** Given information follows **
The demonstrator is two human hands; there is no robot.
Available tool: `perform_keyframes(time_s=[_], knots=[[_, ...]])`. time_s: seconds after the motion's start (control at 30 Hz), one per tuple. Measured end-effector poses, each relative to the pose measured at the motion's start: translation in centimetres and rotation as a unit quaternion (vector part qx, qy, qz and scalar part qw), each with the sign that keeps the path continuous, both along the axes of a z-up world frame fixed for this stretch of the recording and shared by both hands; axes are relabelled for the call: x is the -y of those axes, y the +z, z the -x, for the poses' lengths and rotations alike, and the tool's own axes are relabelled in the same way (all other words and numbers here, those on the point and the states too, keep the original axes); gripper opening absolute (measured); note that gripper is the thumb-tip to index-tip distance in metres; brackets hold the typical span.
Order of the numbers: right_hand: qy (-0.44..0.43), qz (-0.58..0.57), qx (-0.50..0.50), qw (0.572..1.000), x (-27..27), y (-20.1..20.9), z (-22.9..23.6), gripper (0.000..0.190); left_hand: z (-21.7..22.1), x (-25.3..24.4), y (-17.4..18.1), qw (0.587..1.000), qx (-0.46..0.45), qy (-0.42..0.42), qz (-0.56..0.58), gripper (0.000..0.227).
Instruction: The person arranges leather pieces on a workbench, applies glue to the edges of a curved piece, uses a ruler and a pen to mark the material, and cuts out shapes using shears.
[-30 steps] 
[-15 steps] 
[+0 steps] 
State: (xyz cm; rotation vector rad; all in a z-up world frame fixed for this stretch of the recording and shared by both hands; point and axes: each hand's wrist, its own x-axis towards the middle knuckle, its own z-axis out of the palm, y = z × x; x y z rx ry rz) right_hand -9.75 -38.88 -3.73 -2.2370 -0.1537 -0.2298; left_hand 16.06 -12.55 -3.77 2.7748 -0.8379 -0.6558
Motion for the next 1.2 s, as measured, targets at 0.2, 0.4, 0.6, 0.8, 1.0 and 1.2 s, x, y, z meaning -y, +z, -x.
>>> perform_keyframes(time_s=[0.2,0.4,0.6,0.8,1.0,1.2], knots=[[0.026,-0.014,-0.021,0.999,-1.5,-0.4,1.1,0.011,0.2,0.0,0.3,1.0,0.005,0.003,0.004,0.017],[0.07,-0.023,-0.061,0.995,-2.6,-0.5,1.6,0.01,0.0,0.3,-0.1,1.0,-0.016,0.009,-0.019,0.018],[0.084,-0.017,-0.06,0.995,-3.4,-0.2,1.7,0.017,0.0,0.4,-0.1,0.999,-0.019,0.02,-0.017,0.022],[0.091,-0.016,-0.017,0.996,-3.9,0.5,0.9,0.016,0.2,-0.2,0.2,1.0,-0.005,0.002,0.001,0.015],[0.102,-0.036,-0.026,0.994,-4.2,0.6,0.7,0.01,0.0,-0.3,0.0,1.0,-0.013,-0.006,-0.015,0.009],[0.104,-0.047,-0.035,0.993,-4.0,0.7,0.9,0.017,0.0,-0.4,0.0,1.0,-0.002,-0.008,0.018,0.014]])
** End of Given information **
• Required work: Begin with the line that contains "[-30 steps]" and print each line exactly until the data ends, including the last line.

• Expected answer:
[-30 steps] 
[-15 steps] 
[+0 steps] 
State: (xyz cm; rotation vector rad; all in a z-up world frame fixed for this stretch of the recording and shared by both hands; point and axes: each hand's wrist, its own x-axis towards the middle knuckle, its own z-axis out of the palm, y = z × x; x y z rx ry rz) right_hand -9.75 -38.88 -3.73 -2.2370 -0.1537 -0.2298; left_hand 16.06 -12.55 -3.77 2.7748 -0.8379 -0.6558
Motion for the next 1.2 s, as measured, targets at 0.2, 0.4, 0.6, 0.8, 1.0 and 1.2 s, x, y, z meaning -y, +z, -x.
>>> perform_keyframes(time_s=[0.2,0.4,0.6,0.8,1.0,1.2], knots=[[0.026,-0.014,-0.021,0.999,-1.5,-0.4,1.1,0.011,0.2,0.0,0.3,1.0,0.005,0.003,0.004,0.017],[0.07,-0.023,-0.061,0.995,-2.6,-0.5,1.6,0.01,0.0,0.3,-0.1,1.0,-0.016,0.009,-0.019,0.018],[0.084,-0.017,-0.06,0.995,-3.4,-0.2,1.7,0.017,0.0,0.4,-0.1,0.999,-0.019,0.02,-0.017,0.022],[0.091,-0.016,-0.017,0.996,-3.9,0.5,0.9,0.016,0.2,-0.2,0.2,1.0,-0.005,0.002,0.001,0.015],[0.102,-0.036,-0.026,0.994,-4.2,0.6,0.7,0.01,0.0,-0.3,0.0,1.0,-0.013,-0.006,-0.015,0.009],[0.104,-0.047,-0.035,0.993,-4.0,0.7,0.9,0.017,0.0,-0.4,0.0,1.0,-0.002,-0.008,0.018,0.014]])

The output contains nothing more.